Jan 23, 2013

NEW HOME

http://buffetofloathsome.blogspot.com

I will be writin' under my real name, so don't go gettin spooked when you notice Wren Reath done stayed put!

Dec 17, 2012

2012 SWEEPOVER

Tis the season to cover yer keisters, meesters, & judgin' by my compatriots' sleighfuls of slayers, I'm hangin' at least half a rump. So here's one I know I gotta sneak in before the year's over, plus the rest of my favorites from 2012. I'll see y'all in tax season!

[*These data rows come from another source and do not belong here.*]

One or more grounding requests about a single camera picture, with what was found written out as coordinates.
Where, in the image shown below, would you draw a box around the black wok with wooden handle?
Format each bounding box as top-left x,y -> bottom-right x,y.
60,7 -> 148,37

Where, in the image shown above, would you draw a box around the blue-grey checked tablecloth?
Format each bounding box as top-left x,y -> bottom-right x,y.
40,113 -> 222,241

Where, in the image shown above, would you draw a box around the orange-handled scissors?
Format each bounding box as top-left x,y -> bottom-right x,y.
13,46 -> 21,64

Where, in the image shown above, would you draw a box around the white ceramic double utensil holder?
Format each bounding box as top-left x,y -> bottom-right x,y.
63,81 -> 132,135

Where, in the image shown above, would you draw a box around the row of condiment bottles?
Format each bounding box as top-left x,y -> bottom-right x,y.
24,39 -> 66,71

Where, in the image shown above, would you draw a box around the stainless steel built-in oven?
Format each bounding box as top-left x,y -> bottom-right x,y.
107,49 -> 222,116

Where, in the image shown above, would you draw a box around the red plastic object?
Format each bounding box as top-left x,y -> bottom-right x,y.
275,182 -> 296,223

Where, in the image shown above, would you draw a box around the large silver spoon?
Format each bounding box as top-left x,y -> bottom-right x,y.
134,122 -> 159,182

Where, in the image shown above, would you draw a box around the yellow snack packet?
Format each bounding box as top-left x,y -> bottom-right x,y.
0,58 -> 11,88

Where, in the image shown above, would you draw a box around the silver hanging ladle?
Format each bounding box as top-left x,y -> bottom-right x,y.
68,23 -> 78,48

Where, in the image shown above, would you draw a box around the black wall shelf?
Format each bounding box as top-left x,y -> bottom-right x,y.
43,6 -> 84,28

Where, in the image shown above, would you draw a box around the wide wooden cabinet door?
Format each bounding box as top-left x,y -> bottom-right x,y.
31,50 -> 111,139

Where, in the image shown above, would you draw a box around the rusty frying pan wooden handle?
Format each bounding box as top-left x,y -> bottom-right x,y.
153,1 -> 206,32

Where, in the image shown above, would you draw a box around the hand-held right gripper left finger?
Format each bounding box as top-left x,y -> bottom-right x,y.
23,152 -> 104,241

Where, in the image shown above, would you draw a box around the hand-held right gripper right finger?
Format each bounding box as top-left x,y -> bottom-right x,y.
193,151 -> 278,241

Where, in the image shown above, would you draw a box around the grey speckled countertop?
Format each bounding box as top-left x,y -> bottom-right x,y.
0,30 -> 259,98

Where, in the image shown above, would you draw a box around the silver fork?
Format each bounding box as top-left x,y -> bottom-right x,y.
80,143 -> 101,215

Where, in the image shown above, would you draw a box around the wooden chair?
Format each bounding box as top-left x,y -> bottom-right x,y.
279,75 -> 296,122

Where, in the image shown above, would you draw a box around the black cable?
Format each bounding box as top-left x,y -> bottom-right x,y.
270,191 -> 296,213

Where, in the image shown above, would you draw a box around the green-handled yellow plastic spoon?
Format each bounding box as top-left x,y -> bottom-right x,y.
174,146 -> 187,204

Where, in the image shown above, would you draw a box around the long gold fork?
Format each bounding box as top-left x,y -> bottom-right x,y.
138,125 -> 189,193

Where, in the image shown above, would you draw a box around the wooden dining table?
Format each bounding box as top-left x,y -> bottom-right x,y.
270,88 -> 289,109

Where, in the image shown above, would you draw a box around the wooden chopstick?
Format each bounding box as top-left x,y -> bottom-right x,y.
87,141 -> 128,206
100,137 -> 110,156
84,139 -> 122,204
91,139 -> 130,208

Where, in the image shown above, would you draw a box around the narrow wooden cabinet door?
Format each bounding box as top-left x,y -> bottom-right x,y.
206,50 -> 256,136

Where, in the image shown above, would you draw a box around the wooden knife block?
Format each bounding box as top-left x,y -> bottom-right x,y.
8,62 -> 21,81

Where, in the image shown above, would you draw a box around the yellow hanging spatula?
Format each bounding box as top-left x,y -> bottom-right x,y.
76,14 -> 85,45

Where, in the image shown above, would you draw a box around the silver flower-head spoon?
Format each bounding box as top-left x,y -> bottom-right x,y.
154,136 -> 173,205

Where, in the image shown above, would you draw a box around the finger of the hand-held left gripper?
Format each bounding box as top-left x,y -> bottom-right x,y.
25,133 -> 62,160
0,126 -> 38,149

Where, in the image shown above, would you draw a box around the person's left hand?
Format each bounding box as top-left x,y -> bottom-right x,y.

Letha Rodman Melchior/Tretetam
Moon Mountain cassette
ed. of 75

The most artistically productive household in the country (there should be a golden statue for that) has produced another lil marvel. When one also ponders alla that productivity comin' out of some seriously rough times, well, it's all the more impressive. Letha's past output under her Tretetam bonnet has made the Finns happy (though I've yet to set ossicles on any of 'em), & who can argue with a country that produced Circle of Ouroborus, Kemialliset Ystävät, & a folk record of people impersonating bears? This is a good deal more contemplative than that-there list, though. Much like Letha's paper collages (one of which is the cover to this tape; others have appeared on Dan Melchior's releases), there is a play with nature at work here; a repurposing of familiar aural elements (room tone, distant TV dialogue, birds, rambling nature) with clarinet & keys that makes everybody feel like a kissin' cousin. To further confound & impress, Letha gathers wool from Satie, Appalachia and Yiddish folk songs (and not just cuz there's a clarinet; I ain't so lazy)! I also detect a dialogue with the tape format, as much of this seems to shiver out of the speakers like breath breaking in winter air, which suits the hum and hiss of my tape deck just fine. It's warm & brisk; tentative but not anxious; sprawling & focused. & it's gettin' more use in this house than my pocket knife. Sold! Bring it home, nuzzle it between Idea Fire Company's Island of Taste & the second half of Caethua's The Long Afternoon of Earth, & watch that sucker grow.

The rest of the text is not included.